Line count for "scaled": tally the lines of the records below that contain it, and give only that number.

________________________

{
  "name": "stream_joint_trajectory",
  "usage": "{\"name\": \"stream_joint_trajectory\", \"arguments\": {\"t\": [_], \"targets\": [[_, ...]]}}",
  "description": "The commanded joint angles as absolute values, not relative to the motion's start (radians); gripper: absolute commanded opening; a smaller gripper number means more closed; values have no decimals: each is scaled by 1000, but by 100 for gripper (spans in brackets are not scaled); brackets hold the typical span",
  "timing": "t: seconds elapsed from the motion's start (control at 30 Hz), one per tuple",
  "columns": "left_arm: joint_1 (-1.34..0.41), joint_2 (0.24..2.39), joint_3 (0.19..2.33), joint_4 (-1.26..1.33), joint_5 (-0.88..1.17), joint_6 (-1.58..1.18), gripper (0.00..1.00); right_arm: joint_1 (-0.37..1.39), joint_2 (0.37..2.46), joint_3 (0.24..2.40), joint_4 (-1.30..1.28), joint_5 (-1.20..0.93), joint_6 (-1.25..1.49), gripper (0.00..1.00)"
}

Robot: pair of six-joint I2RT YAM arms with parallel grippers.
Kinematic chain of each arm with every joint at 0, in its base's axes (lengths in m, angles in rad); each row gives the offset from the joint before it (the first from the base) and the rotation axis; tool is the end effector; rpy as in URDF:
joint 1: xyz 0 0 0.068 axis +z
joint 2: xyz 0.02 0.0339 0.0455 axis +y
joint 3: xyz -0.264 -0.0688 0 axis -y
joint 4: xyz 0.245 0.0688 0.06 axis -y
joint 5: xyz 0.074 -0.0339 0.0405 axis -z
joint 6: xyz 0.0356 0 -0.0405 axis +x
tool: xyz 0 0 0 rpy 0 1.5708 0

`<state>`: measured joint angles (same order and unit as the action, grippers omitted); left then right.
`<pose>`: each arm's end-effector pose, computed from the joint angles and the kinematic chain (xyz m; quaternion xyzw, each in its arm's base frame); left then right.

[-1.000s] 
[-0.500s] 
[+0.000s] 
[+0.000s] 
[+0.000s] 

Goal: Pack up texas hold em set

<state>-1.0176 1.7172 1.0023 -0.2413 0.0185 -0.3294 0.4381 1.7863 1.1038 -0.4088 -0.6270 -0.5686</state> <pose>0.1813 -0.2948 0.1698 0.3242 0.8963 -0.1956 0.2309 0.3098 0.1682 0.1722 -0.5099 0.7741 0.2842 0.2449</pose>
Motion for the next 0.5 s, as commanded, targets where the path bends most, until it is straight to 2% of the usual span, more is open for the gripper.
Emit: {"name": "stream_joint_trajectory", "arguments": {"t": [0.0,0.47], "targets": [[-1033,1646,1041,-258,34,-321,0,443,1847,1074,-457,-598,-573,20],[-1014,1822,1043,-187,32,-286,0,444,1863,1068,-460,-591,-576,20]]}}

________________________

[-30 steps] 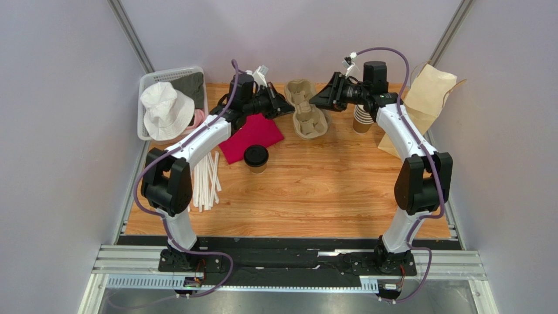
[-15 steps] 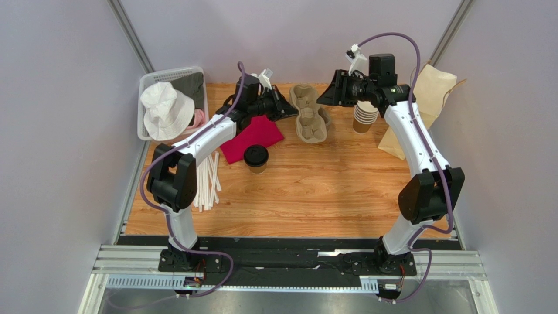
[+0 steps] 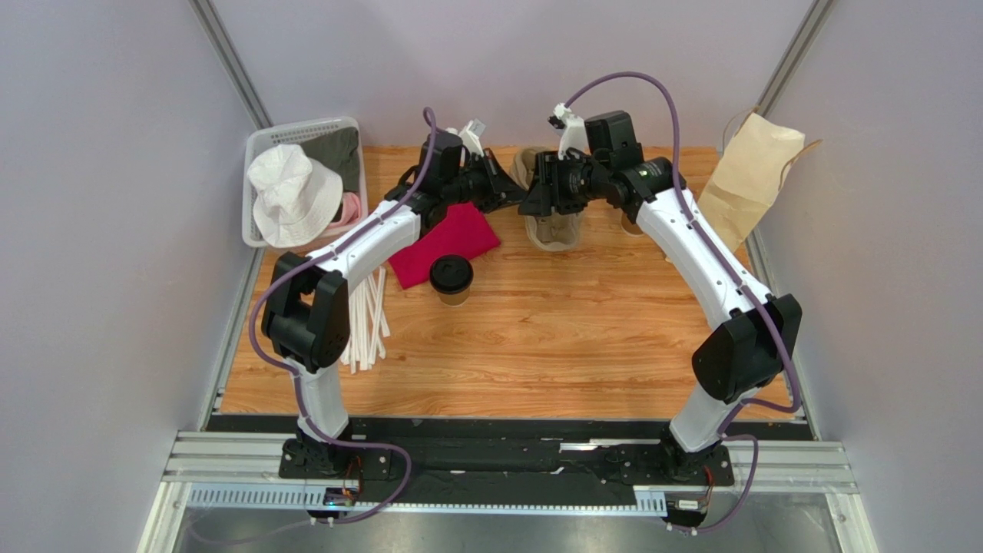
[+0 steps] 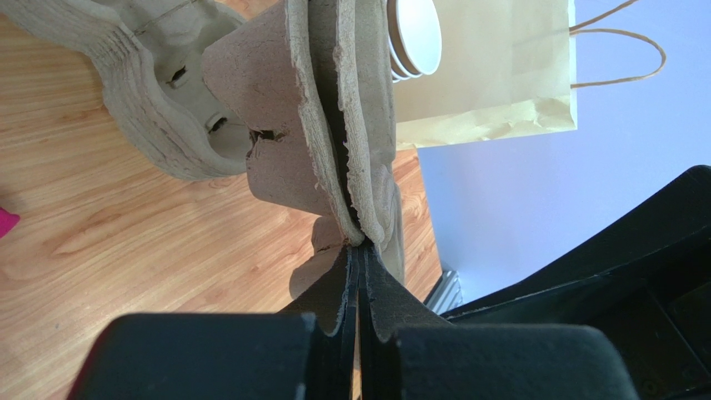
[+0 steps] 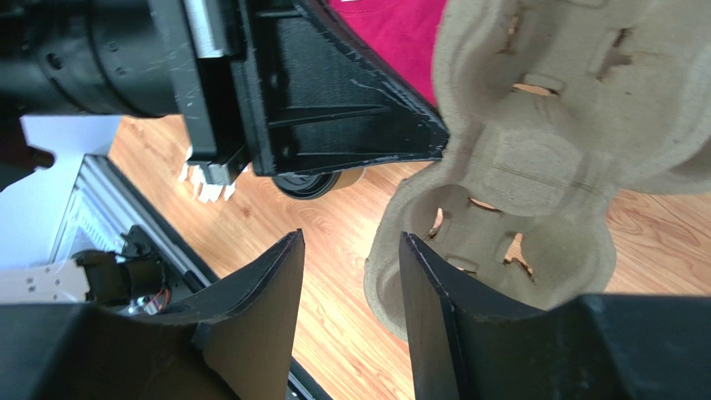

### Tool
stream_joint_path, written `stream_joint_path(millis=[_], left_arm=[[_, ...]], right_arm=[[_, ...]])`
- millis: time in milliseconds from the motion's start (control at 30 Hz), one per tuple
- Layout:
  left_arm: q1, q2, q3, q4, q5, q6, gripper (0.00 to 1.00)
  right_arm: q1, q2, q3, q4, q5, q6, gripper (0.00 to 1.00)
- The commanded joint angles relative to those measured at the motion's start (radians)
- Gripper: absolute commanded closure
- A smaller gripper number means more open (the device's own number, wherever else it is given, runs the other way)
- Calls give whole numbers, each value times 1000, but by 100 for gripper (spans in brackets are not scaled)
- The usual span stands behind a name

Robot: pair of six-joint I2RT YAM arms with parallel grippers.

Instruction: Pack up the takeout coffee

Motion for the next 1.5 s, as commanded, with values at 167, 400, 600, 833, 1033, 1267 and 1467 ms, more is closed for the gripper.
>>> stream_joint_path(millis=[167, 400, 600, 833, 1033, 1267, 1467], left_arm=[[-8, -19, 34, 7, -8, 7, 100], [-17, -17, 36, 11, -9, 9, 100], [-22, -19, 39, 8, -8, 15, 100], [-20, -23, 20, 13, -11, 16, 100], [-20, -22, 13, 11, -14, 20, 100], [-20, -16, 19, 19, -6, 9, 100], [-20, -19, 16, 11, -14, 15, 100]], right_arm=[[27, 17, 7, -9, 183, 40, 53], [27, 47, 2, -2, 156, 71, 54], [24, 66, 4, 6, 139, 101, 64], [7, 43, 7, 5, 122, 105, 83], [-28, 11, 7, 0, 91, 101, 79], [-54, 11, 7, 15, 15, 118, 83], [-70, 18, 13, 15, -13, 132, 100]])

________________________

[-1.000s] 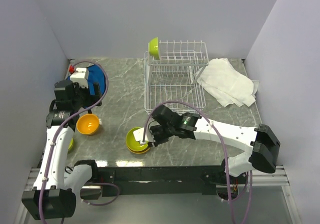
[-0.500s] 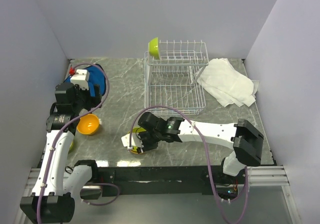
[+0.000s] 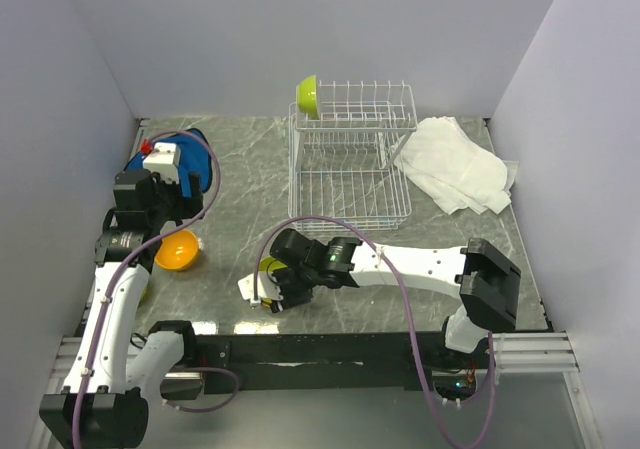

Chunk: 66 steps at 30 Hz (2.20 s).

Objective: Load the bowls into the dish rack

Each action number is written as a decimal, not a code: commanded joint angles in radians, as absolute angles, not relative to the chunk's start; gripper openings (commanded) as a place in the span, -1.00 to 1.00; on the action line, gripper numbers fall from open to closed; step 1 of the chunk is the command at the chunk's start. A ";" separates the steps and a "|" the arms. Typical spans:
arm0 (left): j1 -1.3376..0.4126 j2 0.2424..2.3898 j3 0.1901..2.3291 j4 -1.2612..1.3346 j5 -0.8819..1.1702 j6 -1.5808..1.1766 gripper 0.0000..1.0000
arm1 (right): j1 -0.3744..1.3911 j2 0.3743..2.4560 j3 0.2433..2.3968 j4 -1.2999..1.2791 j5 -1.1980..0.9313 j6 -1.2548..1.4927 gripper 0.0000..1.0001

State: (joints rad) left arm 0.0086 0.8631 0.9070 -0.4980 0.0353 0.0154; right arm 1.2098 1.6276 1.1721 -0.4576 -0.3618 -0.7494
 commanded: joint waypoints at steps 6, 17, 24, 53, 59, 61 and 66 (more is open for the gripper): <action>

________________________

# [Answer to the exercise]
2